Work required
Please return every line of the records below that holds the word "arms".
[Opening Provided data section]
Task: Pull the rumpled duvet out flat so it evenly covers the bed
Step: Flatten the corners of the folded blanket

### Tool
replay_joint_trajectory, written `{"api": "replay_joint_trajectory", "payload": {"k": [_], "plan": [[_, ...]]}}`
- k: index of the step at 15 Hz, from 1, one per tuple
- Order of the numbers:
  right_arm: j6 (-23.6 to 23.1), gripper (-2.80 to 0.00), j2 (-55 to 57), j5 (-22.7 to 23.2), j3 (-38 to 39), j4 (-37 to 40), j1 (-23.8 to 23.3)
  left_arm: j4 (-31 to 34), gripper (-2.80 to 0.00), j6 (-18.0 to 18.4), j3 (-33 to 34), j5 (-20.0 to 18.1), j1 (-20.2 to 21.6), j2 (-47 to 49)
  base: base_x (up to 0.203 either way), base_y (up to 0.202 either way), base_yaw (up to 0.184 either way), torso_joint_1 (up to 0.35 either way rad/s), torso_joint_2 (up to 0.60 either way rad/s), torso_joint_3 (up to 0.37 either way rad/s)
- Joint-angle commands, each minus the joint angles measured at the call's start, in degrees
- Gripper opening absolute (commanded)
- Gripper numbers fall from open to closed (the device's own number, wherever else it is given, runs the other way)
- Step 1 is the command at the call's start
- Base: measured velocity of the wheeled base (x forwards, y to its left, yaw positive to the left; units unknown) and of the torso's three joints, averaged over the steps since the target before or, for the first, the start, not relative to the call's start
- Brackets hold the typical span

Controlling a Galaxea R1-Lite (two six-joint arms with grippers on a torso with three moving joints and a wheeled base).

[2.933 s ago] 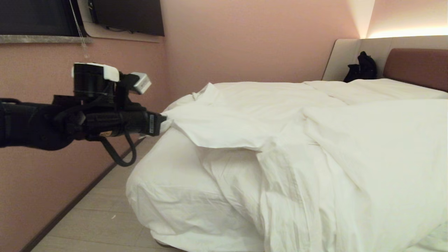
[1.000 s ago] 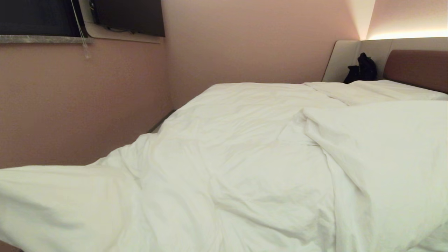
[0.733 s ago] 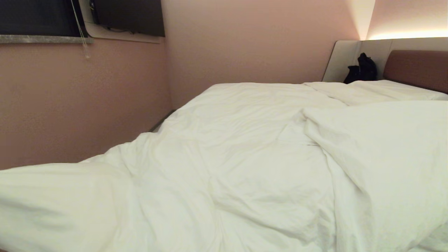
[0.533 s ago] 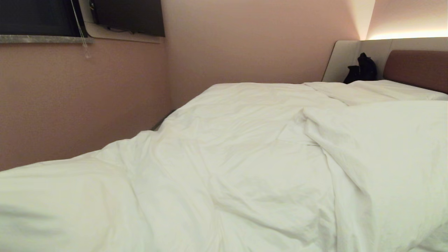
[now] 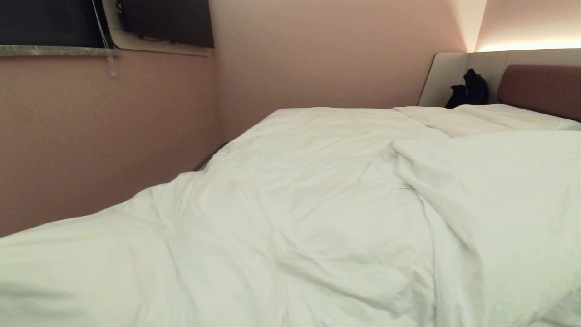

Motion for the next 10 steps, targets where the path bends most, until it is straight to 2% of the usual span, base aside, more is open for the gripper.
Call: {"api": "replay_joint_trajectory", "payload": {"k": [1, 7, 10], "plan": [[0.0, -2.80, 0.0, 0.0, 0.0, 0.0, 0.0, 0.1, -2.80, 0.1, 0.2, 0.2, 0.0, 0.7, 0.000, 0.000, 0.000, 0.000, 0.00, 0.000], [0.0, -2.80, 0.0, 0.0, 0.0, 0.0, 0.0, 0.1, -2.80, 0.3, 1.1, 0.5, 0.0, 0.0, 0.000, 0.000, 0.000, 0.000, 0.00, 0.000], [0.0, -2.80, 0.0, -0.1, 0.0, 0.0, 0.0, 0.3, -2.80, 1.7, 3.7, 0.5, 0.0, -1.4, 0.000, 0.000, 0.000, 0.000, 0.00, 0.000]]}}
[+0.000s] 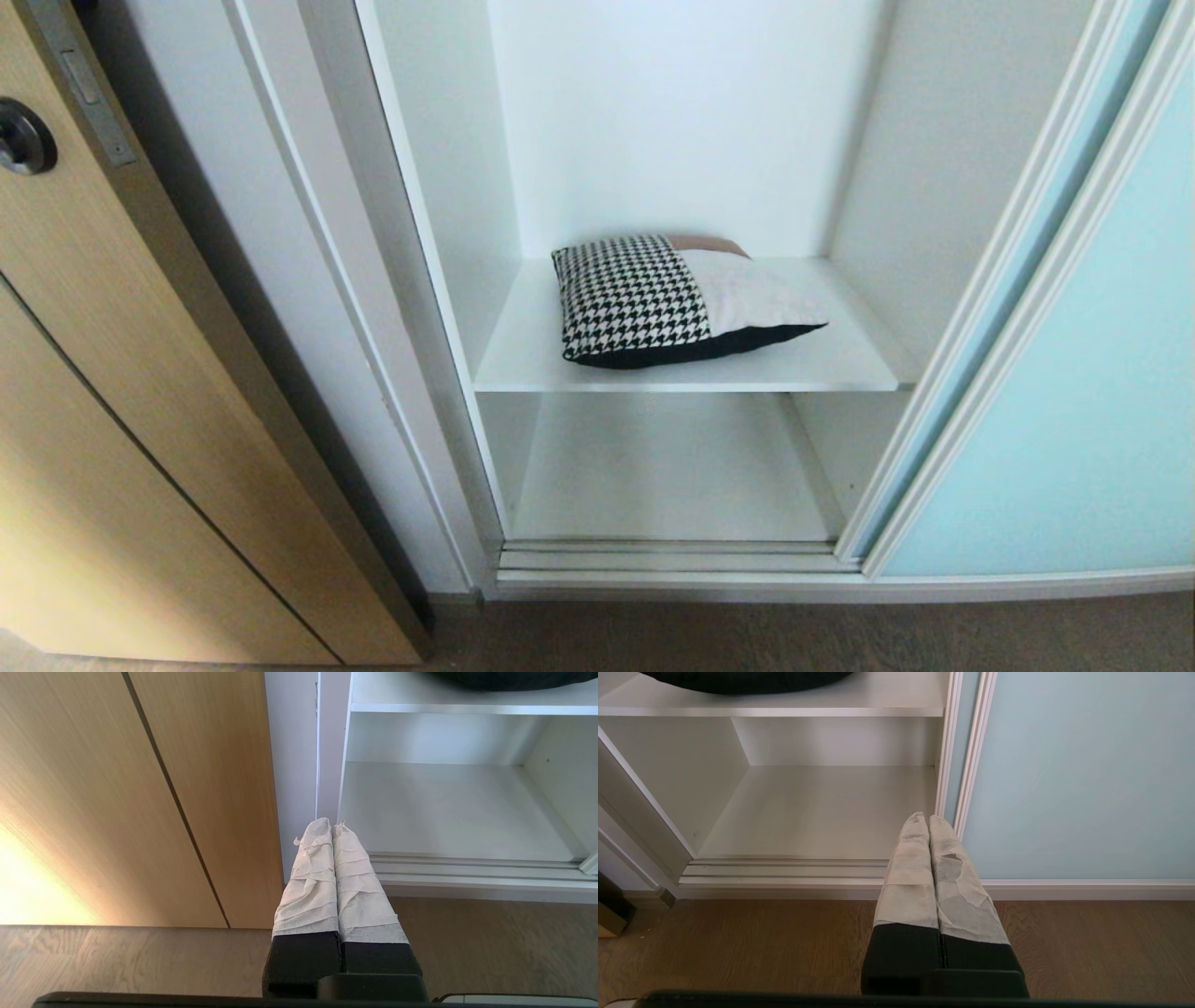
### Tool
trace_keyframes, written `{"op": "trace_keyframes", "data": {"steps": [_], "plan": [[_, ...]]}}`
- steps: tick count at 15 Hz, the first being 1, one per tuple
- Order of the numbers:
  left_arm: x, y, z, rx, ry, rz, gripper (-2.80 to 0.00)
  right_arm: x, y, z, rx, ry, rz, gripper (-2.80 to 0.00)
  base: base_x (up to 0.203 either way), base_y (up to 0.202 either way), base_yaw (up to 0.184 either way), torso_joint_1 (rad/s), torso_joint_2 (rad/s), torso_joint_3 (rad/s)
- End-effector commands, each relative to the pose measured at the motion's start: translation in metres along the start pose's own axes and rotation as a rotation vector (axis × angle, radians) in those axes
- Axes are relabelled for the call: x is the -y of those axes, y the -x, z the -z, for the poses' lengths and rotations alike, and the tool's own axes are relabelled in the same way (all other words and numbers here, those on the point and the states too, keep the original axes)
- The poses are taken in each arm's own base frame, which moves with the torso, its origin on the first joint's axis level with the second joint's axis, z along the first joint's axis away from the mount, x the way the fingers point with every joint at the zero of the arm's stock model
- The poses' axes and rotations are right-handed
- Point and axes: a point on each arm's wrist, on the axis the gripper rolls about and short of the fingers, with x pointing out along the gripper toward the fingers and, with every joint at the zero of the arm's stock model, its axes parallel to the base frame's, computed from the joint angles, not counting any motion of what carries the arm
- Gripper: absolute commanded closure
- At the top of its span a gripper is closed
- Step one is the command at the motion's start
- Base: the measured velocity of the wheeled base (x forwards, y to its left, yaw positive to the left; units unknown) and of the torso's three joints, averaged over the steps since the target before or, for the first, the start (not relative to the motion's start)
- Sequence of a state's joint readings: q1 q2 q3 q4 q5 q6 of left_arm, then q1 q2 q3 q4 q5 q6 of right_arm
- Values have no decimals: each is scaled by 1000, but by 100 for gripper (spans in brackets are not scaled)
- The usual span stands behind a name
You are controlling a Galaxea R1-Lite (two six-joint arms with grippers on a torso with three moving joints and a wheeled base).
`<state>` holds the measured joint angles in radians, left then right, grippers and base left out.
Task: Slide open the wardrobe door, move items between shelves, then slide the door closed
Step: Open the door
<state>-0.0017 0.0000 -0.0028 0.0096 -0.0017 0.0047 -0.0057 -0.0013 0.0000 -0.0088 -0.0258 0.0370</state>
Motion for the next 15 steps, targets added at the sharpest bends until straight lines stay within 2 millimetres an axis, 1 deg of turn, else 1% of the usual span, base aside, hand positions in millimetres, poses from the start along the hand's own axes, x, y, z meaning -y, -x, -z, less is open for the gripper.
{"op": "trace_keyframes", "data": {"steps": [1, 15], "plan": [[0, 0, 0, 1, 0, 0, 0, 0, 0, 0, 1, 0, 1, 0, 0, 0, 0, 0, 0, 0], [0, 0, 0, 1, 0, 0, 0, 0, 0, 0, -1, 0, 1, 0, 0, 0, 0, 0, 0, 0]]}}
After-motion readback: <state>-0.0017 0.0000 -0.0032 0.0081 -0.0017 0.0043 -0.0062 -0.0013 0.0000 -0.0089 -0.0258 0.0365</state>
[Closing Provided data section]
Solution for this problem
Controlling a Galaxea R1-Lite (two six-joint arms with grippers on a torso with three moving joints and a wheeled base).
You are controlling a Galaxea R1-Lite (two six-joint arms with grippers on a torso with three moving joints and a wheeled base).

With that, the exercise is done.